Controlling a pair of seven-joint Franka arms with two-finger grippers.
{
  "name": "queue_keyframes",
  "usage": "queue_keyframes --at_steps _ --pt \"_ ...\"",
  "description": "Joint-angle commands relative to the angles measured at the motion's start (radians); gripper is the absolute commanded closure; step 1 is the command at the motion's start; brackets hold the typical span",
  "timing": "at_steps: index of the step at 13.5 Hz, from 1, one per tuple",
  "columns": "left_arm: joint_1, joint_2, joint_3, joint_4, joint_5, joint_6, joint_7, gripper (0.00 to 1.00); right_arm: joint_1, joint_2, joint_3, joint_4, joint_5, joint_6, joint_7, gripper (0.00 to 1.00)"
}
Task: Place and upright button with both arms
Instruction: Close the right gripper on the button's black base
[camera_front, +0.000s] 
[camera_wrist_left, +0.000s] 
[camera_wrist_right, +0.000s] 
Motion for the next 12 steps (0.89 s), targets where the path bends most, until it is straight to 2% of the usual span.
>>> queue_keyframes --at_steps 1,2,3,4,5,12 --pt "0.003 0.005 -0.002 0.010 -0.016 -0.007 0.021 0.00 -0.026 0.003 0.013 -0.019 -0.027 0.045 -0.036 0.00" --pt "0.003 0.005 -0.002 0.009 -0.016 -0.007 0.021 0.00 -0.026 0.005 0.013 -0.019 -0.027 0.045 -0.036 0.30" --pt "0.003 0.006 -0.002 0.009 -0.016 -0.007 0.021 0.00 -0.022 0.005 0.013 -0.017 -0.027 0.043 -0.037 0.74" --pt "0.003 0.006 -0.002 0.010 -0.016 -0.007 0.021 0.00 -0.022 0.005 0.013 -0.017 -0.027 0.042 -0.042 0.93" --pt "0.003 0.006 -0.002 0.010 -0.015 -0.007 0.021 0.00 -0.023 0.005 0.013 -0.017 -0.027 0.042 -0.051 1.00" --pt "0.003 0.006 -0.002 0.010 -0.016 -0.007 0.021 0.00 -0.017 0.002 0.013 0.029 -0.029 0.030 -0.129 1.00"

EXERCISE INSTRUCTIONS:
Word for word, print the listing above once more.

TASK RESULT:
Controlling a pair of seven-joint Franka arms with two-finger grippers.
{
  "name": "queue_keyframes",
  "usage": "queue_keyframes --at_steps _ --pt \"_ ...\"",
  "description": "Joint-angle commands relative to the angles measured at the motion's start (radians); gripper is the absolute commanded closure; step 1 is the command at the motion's start; brackets hold the typical span",
  "timing": "at_steps: index of the step at 13.5 Hz, from 1, one per tuple",
  "columns": "left_arm: joint_1, joint_2, joint_3, joint_4, joint_5, joint_6, joint_7, gripper (0.00 to 1.00); right_arm: joint_1, joint_2, joint_3, joint_4, joint_5, joint_6, joint_7, gripper (0.00 to 1.00)"
}
Task: Place and upright button with both arms
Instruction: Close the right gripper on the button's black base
[camera_front, +0.000s] 
[camera_wrist_left, +0.000s] 
[camera_wrist_right, +0.000s] 
Motion for the next 12 steps (0.89 s), targets where the path bends most, until it is straight to 2% of the usual span.
>>> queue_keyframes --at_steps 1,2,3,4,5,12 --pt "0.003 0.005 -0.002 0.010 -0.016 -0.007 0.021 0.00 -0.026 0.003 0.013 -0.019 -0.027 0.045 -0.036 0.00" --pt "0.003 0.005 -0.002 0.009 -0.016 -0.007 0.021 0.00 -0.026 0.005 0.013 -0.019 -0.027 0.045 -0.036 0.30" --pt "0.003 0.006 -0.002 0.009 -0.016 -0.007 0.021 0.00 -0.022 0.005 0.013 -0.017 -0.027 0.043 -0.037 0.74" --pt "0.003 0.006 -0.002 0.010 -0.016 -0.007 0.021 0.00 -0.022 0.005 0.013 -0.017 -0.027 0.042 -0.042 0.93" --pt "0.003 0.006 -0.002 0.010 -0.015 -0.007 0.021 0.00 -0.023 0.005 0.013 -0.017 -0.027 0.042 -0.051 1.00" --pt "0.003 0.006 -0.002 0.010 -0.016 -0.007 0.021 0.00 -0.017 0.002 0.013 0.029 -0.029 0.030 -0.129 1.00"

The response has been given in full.